TASK DETAILS — Your answer should consist solely of the lines from the first line of the data through the line with "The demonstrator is", each reproduced exactly.

DATA BLOCK —
++++++++++++++++++++

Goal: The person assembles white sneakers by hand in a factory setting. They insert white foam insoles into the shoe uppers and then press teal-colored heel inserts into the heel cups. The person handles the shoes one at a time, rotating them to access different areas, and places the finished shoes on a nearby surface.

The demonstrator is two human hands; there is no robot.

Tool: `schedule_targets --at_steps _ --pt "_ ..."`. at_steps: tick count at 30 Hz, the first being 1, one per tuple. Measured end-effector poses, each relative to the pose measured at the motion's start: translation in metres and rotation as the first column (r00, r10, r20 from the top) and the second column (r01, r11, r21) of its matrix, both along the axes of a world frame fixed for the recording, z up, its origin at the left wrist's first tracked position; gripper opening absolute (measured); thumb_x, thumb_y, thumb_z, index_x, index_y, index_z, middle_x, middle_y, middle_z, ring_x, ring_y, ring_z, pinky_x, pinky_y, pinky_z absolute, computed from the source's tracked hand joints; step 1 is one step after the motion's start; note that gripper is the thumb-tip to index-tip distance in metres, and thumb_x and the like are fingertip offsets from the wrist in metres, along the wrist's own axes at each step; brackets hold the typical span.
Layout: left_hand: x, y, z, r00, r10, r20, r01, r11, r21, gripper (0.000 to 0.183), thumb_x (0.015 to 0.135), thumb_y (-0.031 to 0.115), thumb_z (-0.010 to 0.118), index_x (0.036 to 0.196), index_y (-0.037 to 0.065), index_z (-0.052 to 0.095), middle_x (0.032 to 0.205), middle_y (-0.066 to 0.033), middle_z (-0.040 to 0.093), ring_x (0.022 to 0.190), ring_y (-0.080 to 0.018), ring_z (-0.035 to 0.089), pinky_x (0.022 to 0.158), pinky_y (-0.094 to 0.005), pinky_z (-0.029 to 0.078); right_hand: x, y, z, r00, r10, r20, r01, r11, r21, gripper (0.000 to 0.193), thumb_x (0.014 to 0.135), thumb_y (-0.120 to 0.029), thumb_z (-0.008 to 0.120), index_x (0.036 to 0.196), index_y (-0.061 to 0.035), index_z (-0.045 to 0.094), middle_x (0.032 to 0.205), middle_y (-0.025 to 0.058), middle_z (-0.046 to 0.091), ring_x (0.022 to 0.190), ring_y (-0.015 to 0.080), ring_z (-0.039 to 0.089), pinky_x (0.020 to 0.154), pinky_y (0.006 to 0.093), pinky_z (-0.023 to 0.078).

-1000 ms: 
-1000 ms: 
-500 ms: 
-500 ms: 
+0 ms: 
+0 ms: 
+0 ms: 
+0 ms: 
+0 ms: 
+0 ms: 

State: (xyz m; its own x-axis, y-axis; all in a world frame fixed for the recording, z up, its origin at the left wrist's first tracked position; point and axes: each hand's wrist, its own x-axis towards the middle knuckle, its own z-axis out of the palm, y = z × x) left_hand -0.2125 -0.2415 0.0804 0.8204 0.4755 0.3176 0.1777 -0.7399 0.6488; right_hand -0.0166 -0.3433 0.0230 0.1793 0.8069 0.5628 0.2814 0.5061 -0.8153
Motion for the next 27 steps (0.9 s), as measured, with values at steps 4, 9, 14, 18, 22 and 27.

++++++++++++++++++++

RESULT FOR THIS TASK —
Goal: The person assembles white sneakers by hand in a factory setting. They insert white foam insoles into the shoe uppers and then press teal-colored heel inserts into the heel cups. The person handles the shoes one at a time, rotating them to access different areas, and places the finished shoes on a nearby surface.

The demonstrator is two human hands; there is no robot.

At this point, the answer is complete.